Just days after the Adelanto city manager fired the police chief, the San Bernardino Sheriff's Department appointed a temporary commander to run the agency while the City Council debates whether the sheriff should take over in the small Mojave Desert town.
The upheaval comes as the city of 18,000 tries to recover from a series of recent police scandals, including a 1994 case in which two officers beat a confession out of one man and forced another to lick his blood off a booking room floor. The two officers pleaded guilty to federal civil rights violations.
By a 3-2 vote, the five-member City Council on Tuesday refused to renew Police Chief Jim Kuntz's contract. The city also has placed the department's second-in-command on paid administrative leave as it investigates complaints of a "hostile work environment" filed by the Adelanto Police Officers Assn.
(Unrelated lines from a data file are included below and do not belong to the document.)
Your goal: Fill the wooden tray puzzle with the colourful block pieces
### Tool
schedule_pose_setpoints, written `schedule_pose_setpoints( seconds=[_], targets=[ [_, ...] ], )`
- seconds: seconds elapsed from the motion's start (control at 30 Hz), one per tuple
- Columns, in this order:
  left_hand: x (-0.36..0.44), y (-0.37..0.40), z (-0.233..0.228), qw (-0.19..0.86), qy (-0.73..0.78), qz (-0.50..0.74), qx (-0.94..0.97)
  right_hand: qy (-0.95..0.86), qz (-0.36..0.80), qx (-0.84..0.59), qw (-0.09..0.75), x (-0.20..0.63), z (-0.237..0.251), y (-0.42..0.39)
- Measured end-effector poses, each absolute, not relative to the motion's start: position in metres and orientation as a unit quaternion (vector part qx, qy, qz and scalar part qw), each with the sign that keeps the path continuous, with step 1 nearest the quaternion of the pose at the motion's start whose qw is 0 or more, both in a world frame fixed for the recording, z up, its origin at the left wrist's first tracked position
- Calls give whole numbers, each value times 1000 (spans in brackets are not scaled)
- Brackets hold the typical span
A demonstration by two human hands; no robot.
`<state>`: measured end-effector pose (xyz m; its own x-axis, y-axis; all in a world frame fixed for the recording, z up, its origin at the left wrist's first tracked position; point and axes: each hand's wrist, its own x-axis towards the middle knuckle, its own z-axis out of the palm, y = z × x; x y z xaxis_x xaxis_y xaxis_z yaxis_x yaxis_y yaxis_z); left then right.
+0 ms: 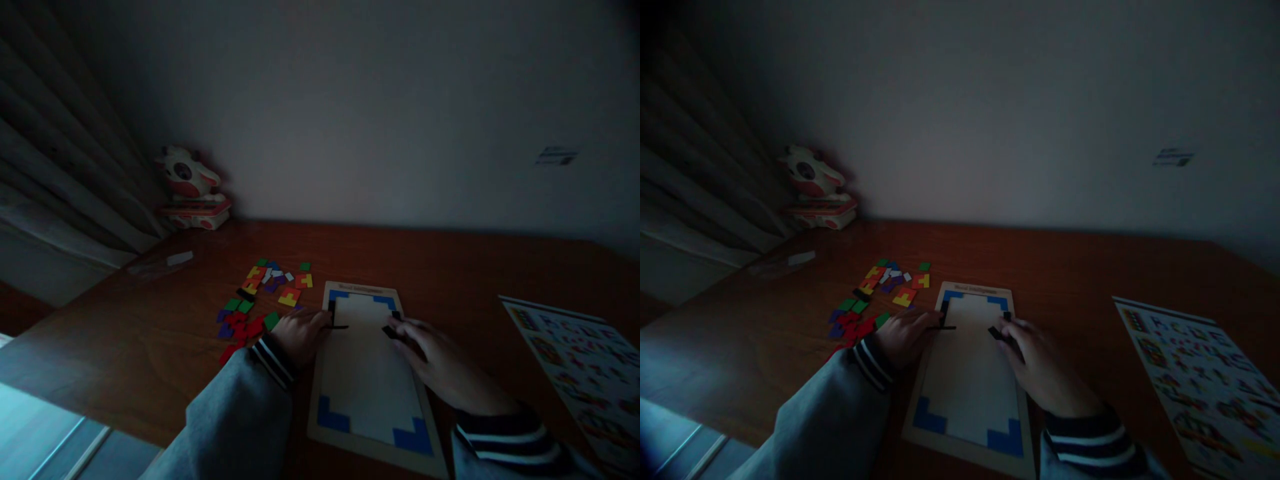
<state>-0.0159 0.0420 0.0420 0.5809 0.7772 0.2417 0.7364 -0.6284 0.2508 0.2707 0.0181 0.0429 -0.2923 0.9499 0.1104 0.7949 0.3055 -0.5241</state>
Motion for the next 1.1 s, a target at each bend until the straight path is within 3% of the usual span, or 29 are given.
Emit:
schedule_pose_setpoints(
  seconds=[0.4,0.8,1.1],
  targets=[
    [-16,42,43,82,441,143,882,-797,92,-573,169,277,36,18],
    [-16,42,40,87,452,149,875,-780,132,-584,184,273,34,21],
    [-9,39,53,130,540,306,773,-750,191,-596,212,272,67,16]
  ],
)
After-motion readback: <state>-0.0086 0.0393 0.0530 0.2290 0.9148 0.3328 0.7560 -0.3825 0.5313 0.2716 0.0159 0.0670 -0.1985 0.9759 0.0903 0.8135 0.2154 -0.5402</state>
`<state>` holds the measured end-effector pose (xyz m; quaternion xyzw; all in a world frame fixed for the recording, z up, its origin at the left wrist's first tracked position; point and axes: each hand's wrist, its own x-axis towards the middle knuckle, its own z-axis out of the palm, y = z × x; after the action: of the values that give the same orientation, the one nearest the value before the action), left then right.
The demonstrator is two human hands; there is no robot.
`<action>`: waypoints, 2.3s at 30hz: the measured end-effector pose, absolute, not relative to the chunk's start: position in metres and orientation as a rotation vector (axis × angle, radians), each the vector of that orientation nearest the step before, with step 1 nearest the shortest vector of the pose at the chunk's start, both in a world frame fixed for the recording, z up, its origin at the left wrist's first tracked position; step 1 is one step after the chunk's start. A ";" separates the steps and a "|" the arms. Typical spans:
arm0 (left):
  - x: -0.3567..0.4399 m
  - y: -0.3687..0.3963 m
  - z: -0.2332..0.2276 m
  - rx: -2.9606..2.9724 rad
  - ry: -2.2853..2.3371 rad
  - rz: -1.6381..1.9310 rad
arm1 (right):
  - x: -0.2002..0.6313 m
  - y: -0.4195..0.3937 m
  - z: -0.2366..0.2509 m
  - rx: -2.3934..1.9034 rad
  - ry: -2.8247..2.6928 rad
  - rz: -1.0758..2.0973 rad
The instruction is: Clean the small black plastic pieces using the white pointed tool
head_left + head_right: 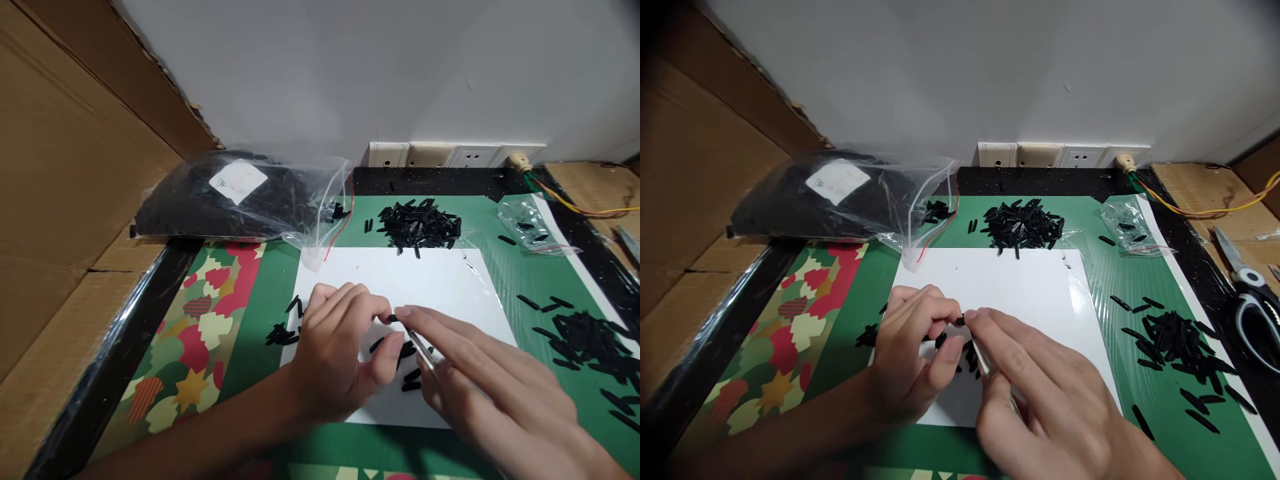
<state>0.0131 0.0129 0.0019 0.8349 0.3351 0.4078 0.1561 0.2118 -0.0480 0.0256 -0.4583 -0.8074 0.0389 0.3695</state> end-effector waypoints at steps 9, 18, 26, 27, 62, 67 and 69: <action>0.013 0.017 0.003 1.997 0.907 1.023 | 0.209 -0.046 0.005 -0.948 -2.140 0.047; 0.011 0.028 0.011 1.184 0.648 0.719 | 0.204 -0.034 0.011 -0.879 -2.170 -0.405; 0.015 0.032 0.008 0.957 0.629 0.732 | 0.201 -0.031 0.006 -0.908 -2.145 -0.462; 0.016 0.032 0.008 0.946 0.630 0.741 | 0.201 -0.031 0.005 -0.897 -2.152 -0.448; 0.012 0.027 -0.013 1.136 0.668 0.809 | 0.216 -0.030 -0.010 -1.063 -1.911 -0.066; 0.012 0.025 -0.008 1.157 0.678 0.803 | 0.218 -0.029 0.001 -1.134 -1.982 0.036; 0.012 0.025 -0.006 1.146 0.676 0.799 | 0.223 -0.026 0.010 -1.109 -2.175 0.075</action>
<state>0.0125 0.0246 -0.0062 0.5172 0.3051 0.3606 0.7137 0.2229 -0.0256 0.0102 -0.4267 -0.8366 0.0287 0.3423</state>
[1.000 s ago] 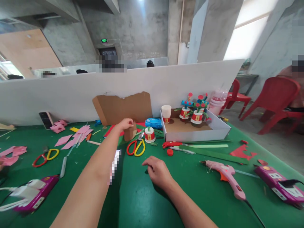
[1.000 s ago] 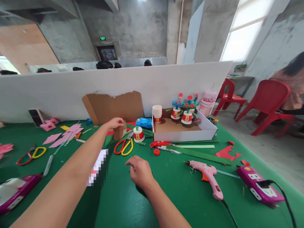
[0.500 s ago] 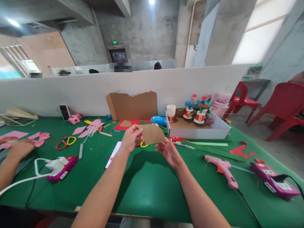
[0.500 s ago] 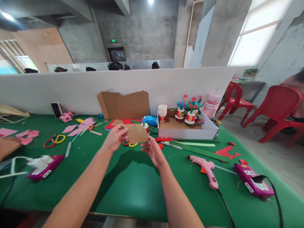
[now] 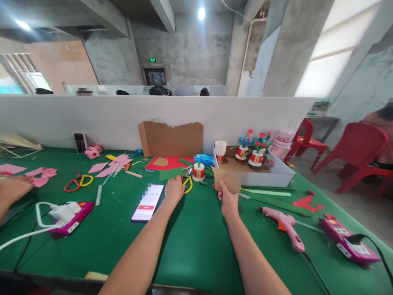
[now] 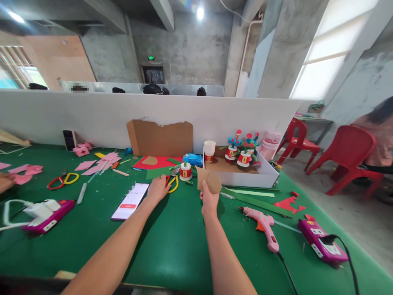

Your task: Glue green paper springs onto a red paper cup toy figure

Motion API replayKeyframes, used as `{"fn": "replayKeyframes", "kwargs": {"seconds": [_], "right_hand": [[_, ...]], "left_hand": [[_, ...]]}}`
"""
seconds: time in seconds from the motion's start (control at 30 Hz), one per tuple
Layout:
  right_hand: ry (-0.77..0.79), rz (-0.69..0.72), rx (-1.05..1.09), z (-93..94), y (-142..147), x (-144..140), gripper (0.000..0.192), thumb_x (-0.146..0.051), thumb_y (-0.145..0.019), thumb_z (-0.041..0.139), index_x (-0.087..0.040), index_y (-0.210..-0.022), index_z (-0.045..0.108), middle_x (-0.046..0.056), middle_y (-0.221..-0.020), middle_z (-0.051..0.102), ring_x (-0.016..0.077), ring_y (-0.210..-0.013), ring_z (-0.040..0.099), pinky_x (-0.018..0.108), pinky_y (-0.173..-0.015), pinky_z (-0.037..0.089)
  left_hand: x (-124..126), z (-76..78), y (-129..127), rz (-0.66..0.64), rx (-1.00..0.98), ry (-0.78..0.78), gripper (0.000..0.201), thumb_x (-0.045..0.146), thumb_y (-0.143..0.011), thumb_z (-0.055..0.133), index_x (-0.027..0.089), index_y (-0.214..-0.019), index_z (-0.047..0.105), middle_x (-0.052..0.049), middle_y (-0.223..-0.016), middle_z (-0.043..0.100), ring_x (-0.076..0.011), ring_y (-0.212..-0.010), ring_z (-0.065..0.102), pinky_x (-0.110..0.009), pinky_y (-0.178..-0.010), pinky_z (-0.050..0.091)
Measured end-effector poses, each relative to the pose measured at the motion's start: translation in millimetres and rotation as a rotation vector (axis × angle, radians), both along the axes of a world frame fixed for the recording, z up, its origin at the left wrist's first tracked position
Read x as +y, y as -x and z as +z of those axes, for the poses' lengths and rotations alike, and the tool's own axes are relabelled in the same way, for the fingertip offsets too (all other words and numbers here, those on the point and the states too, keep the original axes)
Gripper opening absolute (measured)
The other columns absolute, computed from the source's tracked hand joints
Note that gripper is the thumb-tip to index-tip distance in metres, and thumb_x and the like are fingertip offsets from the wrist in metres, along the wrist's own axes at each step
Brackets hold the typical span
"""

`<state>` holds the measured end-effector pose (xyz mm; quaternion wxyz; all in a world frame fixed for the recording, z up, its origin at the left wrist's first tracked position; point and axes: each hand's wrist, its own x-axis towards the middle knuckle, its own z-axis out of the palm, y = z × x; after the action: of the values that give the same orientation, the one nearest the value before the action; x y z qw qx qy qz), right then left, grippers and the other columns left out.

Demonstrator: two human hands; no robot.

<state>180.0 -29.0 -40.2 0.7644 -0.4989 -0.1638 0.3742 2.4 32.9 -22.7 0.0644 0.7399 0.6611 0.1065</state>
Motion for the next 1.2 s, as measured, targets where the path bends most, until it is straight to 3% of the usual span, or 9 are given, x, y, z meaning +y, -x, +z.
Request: {"fn": "replayKeyframes", "kwargs": {"seconds": [0.27, 0.4, 0.57, 0.7, 0.87, 1.03, 1.1, 1.2], "right_hand": [[-0.027, -0.051, -0.041, 4.5, 5, -4, 0.046, -0.045, -0.049, 0.084, -0.018, -0.070, 0.054, -0.011, -0.042, 0.045, 0.0039, -0.033, 0.033, 0.019, -0.030, 0.025], [0.002, -0.062, -0.042, 6.7, 6, -6, 0.045, -0.046, -0.050, 0.083, -0.017, -0.070, 0.056, -0.011, -0.038, 0.044, 0.0056, -0.033, 0.035, 0.019, -0.030, 0.026], [-0.014, -0.074, -0.018, 6.7, 5, -5, 0.046, -0.045, -0.050, 0.084, -0.016, -0.073, 0.057, -0.009, -0.042, 0.049, 0.0057, -0.034, 0.037, 0.020, -0.031, 0.027], [-0.041, -0.092, 0.031, 7.3, 2, -4, 0.046, -0.043, -0.049, 0.084, -0.017, -0.073, 0.055, -0.010, -0.043, 0.048, 0.0046, -0.034, 0.036, 0.019, -0.031, 0.027], [-0.100, -0.079, 0.078, 8.1, 1, -4, 0.043, -0.039, -0.052, 0.083, -0.018, -0.077, 0.055, -0.009, -0.050, 0.054, 0.0045, -0.035, 0.039, 0.018, -0.032, 0.030], [-0.173, 0.032, 0.132, 11.0, -2, -5, 0.039, -0.035, -0.052, 0.082, -0.019, -0.071, 0.053, -0.010, -0.045, 0.051, 0.0064, -0.038, 0.045, 0.018, -0.036, 0.037], [-0.185, 0.064, 0.133, 13.4, -4, -6, 0.039, -0.036, -0.052, 0.083, -0.019, -0.072, 0.054, -0.010, -0.047, 0.053, 0.0069, -0.039, 0.048, 0.019, -0.037, 0.040], [-0.195, 0.047, 0.129, 17.4, -9, -7, 0.042, -0.038, -0.051, 0.085, -0.019, -0.072, 0.054, -0.010, -0.046, 0.051, 0.0063, -0.038, 0.046, 0.019, -0.035, 0.037]], "left_hand": [[-2, 1.5, -4, -0.013, 0.060, 0.111, 0.034, 0.011, -0.077, 0.054, 0.016, -0.110, 0.047, -0.019, -0.102, 0.069, -0.0311, -0.098, 0.067, -0.033, -0.073, 0.047], [-12, 9.7, 8, -0.033, 0.062, 0.145, 0.037, 0.012, -0.072, 0.057, 0.018, -0.107, 0.046, -0.019, -0.098, 0.069, -0.0326, -0.095, 0.068, -0.031, -0.067, 0.045], [-34, 26.4, 25, -0.054, -0.022, 0.150, 0.030, 0.014, -0.069, 0.057, 0.023, -0.095, 0.047, -0.008, -0.083, 0.068, -0.0265, -0.078, 0.067, -0.027, -0.060, 0.038], [-61, 30.2, 48, -0.062, -0.260, 0.190, 0.026, 0.014, -0.065, 0.056, 0.024, -0.087, 0.046, 0.005, -0.060, 0.055, -0.0172, -0.055, 0.055, -0.023, -0.052, 0.029], [-105, 19.5, 69, -0.119, -0.893, 0.377, 0.031, 0.025, -0.064, 0.061, 0.022, -0.091, 0.047, 0.009, -0.056, 0.049, -0.0108, -0.051, 0.046, -0.020, -0.050, 0.032], [-123, 22.4, 39, -0.225, -1.286, 0.347, 0.051, 0.040, -0.064, 0.070, 0.023, -0.106, 0.048, 0.006, -0.069, 0.053, -0.0088, -0.055, 0.047, -0.019, -0.051, 0.035], [-116, 26.0, 18, -0.319, -1.191, 0.368, 0.046, 0.037, -0.060, 0.074, 0.022, -0.096, 0.050, 0.005, -0.069, 0.053, -0.0091, -0.054, 0.047, -0.021, -0.051, 0.037], [-97, 28.0, -14, -0.386, -0.973, 0.176, 0.027, 0.036, -0.067, 0.068, 0.021, -0.071, 0.045, 0.005, -0.059, 0.049, -0.0098, -0.050, 0.044, -0.022, -0.050, 0.036]]}}
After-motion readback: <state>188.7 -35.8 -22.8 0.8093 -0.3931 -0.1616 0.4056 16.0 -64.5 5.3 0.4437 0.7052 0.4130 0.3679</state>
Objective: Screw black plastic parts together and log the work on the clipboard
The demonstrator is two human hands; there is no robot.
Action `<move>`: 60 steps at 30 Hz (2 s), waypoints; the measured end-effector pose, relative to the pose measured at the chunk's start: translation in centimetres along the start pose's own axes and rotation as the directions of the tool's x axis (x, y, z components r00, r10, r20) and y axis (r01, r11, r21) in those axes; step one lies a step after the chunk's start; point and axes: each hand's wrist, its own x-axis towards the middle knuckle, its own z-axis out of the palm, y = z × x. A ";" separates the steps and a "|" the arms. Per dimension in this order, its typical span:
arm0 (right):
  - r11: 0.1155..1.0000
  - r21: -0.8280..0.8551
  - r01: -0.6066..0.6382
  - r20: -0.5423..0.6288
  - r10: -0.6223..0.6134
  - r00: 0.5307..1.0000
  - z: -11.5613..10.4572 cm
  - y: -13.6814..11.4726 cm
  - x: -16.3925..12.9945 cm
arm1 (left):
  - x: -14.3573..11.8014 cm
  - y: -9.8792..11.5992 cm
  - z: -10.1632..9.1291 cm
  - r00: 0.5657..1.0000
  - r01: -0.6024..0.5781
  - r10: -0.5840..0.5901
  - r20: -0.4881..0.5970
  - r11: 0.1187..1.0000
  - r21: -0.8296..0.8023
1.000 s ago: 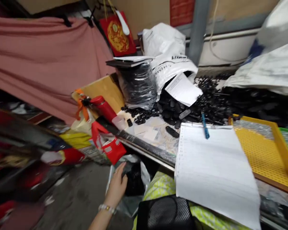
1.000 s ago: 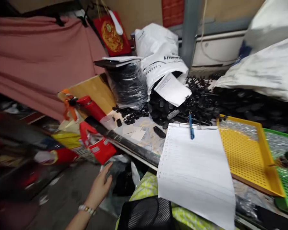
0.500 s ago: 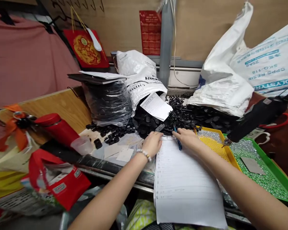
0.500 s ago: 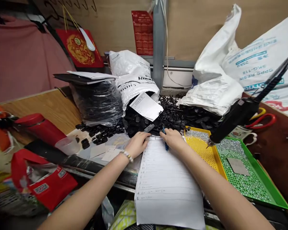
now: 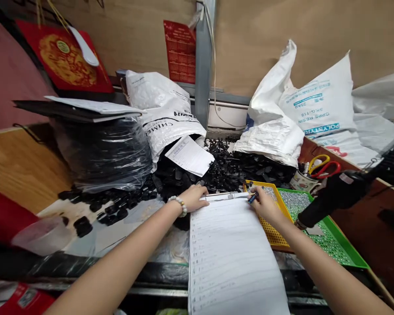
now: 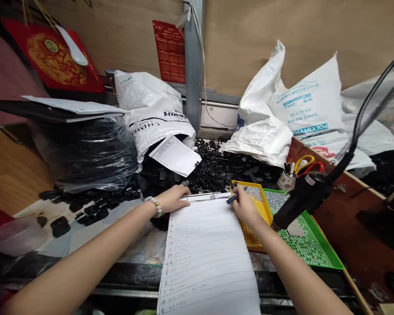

"It was just a bad situation over there," said Adelanto City Councilman Tristan Pelayes, an attorney for the San Bernardino County Counsel's Office. "This problem has been brewing for a long time, to a point that I was approached by a few officers."
Pelayes, who called for Kuntz's ouster, said the officers' allegations ranged from unfair duty assignments to harassment, including internal investigations of officers who ran afoul of the department's commanders.
Mayor Ted Hartz, who voted to renew Kuntz's contract, accused the recently elected Pelayes of playing politics. Hartz said most of the complaints were groundless and came from a handful of disgruntled officers.
"Tristan Pelayes campaigned on getting rid of corruption in the Police Department, corruption in City Hall, blah, blah, blah," Hartz said. "The chief got railroaded. We've had no turnover, we've had no lawsuits, we've had no scandals out of the Police Department since he's been there."
Kuntz could not be reached for comment.
Adelanto City Manager Richard Oakley declined to discuss the case, saying all personnel matters are confidential.
After Tuesday's vote, Oakley asked Sheriff Gary Penrod to appoint an interim commander until the city decides whether to hire a new chief or disband the police agency and contract with the Sheriff's Department.
Sheriff's Capt. Ed Ripley assumed temporary command of the 20-officer Adelanto Police Department on Friday.
"We're going to do what's best for the city," Oakley said.
In September, the City Council asked the sheriff to submit a cost and staffing estimate for taking over the city's law enforcement duties. Sheriff's officials are expected to submit a proposal later this month.
Pelayes, a former San Bernardino County sheriff's deputy, said the city's Police Department has long been an embarrassment to residents.
Along with the two officers convicted of civil rights violations, last year Adelanto Police Officer Walter Petti was convicted of child molestation and sentenced to three years in prison.
In 1997, a former Adelanto police chief, Philip Genaway, was sentenced to a four-year prison term for embezzling nearly $10,000 from the department's canine unit.